Prompt » Your task is to extract every line from the material below exactly.
--- The data Enclosed Below ---
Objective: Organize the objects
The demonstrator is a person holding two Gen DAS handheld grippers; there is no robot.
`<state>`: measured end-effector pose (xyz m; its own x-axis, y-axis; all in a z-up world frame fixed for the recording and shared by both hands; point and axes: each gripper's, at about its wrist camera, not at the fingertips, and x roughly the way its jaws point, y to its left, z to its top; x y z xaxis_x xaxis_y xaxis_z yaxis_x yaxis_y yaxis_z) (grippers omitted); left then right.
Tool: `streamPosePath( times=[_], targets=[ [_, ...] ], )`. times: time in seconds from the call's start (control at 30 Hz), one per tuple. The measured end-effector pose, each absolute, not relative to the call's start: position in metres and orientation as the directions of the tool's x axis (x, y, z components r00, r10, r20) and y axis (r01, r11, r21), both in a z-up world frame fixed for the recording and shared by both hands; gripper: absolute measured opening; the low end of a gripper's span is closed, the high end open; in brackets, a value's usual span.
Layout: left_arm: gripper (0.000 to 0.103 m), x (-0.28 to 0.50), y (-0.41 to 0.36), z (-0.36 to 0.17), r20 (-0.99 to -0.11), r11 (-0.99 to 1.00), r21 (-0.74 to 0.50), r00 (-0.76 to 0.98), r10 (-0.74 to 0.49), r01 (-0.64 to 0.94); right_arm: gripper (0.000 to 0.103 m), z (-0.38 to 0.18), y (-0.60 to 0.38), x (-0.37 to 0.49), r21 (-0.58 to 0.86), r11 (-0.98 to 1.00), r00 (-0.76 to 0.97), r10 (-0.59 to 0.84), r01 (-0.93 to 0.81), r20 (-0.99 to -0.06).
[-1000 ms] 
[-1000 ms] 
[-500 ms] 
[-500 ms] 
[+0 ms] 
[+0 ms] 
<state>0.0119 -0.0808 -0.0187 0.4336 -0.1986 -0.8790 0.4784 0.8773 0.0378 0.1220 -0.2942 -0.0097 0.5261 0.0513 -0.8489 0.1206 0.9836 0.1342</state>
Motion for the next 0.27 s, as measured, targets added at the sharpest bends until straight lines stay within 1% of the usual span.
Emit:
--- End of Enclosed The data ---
Written reply »
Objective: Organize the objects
The demonstrator is a person holding two Gen DAS handheld grippers; there is no robot.
`<state>`: measured end-effector pose (xyz m; its own x-axis, y-axis; all in a z-up world frame fixed for the recording and shared by both hands; point and axes: each gripper's, at about its wrist camera, not at the fingertips, and x roughly the way its jaws point, y to its left, z to its top; x y z xaxis_x xaxis_y xaxis_z yaxis_x yaxis_y yaxis_z) (grippers omitted); left then right.
Tool: `streamPosePath( times=[_], targets=[ [_, ...] ], )`. times: time in seconds from the call's start (control at 30 Hz), one per tuple. The measured end-effector pose, each absolute, not relative to the call's start: position in metres and orientation as the directions of the tool's x axis (x, y, z components r00, r10, r20) and y axis (r01, r11, r21), both in a z-up world frame fixed for the recording and shared by both hands; gripper: absolute measured opening; the low end of a gripper's span is closed, the high end open; in brackets, a value's usual span.
Layout: left_arm: gripper (0.000 to 0.103 m), x (-0.28 to 0.50), y (-0.41 to 0.36), z (-0.36 to 0.17), r20 (-0.99 to -0.11), r11 (-0.99 to 1.00), r21 (-0.74 to 0.50), r00 (-0.76 to 0.98), r10 (-0.74 to 0.49), r01 (-0.64 to 0.94); right_arm: gripper (0.000 to 0.103 m), z (-0.38 to 0.18), y (-0.60 to 0.38), x (-0.37 to 0.49), r21 (-0.58 to 0.86), r11 (-0.98 to 1.00), r00 (-0.76 to 0.97), r10 (-0.59 to 0.84), r01 (-0.93 to 0.81), r20 (-0.99 to -0.06).
[-1000 ms] 
[-1000 ms] 
[-500 ms] 
[-500 ms] 
[+0 ms] 
[+0 ms] 
<state>0.0119 -0.0808 -0.0187 0.4336 -0.1986 -0.8790 0.4784 0.8773 0.0378 0.1220 -0.2942 -0.0097 0.5261 0.0513 -0.8489 0.1206 0.9836 0.1342</state>
Motion for the next 0.27 s, as measured, targets added at the sharpest bends until straight lines stay within 1% of the usual span.
Emit:

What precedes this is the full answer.